* **EXERCISE**: Produce an exact copy of the first line of the data below and each line after it, please, up to and including the one with "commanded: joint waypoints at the".
* * *
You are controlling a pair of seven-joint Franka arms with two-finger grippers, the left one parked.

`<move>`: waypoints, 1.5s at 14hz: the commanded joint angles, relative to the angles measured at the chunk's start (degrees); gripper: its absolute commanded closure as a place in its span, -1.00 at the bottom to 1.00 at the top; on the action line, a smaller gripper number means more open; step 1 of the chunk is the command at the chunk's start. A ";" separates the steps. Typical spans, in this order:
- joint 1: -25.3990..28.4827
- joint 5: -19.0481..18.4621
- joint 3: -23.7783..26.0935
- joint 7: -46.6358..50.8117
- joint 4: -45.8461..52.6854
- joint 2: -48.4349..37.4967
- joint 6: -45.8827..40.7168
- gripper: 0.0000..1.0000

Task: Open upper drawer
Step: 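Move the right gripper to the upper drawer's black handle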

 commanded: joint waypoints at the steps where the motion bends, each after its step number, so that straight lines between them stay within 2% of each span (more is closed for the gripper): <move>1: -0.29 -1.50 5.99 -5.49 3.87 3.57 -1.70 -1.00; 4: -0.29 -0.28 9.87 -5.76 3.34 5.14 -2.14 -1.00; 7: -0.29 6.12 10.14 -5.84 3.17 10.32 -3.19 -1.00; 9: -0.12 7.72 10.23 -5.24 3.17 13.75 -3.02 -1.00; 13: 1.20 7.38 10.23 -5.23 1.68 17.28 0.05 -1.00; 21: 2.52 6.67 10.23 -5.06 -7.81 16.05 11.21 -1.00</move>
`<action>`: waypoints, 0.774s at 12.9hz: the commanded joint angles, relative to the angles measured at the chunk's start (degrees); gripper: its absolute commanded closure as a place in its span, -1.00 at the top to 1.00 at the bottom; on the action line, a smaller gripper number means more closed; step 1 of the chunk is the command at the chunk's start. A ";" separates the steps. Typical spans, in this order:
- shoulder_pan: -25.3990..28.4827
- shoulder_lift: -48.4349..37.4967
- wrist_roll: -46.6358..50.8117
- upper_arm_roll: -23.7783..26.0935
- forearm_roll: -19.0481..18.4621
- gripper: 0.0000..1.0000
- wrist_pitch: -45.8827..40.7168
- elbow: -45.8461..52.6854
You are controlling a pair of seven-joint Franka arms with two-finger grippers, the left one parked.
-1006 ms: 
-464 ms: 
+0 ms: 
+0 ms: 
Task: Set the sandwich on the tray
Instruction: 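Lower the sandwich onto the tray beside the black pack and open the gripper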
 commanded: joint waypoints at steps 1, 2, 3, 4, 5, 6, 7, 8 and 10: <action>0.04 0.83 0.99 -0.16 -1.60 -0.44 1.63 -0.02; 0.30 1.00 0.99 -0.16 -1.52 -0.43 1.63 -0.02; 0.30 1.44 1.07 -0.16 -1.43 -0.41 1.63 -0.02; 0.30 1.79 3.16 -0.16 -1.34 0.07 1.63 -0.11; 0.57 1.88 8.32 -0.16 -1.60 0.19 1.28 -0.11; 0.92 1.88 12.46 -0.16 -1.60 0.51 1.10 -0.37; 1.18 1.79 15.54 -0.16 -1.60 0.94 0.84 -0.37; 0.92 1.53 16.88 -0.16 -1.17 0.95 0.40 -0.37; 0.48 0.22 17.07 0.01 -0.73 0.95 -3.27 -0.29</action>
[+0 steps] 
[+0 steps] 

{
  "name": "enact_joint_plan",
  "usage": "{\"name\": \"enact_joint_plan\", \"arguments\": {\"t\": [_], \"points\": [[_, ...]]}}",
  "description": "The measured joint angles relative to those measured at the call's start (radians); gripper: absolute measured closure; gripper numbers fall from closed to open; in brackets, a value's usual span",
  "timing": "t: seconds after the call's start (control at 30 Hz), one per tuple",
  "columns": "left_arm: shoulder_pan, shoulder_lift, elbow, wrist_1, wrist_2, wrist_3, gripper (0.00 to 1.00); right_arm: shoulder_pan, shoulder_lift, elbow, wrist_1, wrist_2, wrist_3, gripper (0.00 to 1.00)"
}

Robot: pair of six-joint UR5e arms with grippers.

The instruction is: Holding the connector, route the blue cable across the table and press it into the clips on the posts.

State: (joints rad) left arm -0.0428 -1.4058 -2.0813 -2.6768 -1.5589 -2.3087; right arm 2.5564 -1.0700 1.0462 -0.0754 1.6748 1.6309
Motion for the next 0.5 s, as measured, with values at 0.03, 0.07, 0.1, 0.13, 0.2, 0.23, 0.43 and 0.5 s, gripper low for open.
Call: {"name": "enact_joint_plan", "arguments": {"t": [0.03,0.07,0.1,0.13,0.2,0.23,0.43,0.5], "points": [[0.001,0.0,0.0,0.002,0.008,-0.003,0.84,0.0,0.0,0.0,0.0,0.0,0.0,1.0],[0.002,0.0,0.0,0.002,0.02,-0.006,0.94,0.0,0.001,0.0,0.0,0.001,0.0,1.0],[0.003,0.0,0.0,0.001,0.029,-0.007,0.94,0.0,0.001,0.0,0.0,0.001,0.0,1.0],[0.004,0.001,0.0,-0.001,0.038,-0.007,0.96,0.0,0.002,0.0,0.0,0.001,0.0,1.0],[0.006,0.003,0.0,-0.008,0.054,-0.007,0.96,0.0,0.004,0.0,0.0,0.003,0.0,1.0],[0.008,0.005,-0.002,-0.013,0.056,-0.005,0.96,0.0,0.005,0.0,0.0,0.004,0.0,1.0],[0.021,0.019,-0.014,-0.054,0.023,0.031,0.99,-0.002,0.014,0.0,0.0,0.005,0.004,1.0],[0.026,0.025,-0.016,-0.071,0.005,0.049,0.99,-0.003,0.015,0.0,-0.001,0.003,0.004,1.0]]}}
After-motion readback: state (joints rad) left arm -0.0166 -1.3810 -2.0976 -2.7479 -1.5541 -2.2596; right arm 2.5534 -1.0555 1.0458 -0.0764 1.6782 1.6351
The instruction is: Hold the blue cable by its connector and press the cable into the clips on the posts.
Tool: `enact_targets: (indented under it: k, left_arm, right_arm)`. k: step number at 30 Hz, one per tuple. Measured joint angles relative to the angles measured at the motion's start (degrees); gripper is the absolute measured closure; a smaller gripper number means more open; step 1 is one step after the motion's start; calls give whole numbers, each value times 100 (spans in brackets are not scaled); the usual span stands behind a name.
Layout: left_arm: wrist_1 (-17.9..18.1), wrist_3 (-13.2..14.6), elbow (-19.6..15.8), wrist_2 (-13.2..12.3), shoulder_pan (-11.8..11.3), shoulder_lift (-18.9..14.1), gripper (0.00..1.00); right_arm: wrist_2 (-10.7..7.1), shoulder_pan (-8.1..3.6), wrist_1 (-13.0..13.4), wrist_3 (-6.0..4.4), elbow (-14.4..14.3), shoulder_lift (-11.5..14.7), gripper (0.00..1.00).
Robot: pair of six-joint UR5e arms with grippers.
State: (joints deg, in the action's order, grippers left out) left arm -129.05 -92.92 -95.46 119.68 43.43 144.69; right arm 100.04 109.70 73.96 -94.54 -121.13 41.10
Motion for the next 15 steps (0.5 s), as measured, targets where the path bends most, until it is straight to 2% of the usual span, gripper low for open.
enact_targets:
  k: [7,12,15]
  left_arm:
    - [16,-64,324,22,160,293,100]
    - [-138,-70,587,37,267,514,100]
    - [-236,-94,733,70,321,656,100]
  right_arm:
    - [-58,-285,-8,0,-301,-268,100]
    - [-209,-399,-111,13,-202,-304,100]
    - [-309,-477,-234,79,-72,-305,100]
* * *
* **ANSWER FOR THIS EXERCISE**:
You are controlling a pair of seven-joint Franka arms with two-finger grippers, the left one parked.

`<move>`: waypoints, 1.5s at 14hz: the commanded joint angles, relative to the angles measured at the chunk's start (degrees); gripper: its absolute commanded closure as a place in its span, -1.00 at the bottom to 1.00 at the top; on the action line, a smaller gripper number means more open; step 1 of the chunk is the command at the chunk's start. A ";" separates the steps. Typical spans, in this order:
- joint 1: -25.3990..28.4827
- joint 5: -19.0481..18.4621
- joint 3: -23.7783..26.0935
- joint 7: -46.6358..50.8117
- joint 4: -45.8461..52.6854
- joint 2: -48.4349..37.4967
- joint 6: -45.8827..40.7168
- gripper: 0.0000..1.0000

Task: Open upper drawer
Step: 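Move the right gripper to the upper drawer's black handle
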
 commanded: joint waypoints at the steps where the motion bends, each after its step number, so that straight lines between them stay within 2% of each span (more is closed for the gripper): <move>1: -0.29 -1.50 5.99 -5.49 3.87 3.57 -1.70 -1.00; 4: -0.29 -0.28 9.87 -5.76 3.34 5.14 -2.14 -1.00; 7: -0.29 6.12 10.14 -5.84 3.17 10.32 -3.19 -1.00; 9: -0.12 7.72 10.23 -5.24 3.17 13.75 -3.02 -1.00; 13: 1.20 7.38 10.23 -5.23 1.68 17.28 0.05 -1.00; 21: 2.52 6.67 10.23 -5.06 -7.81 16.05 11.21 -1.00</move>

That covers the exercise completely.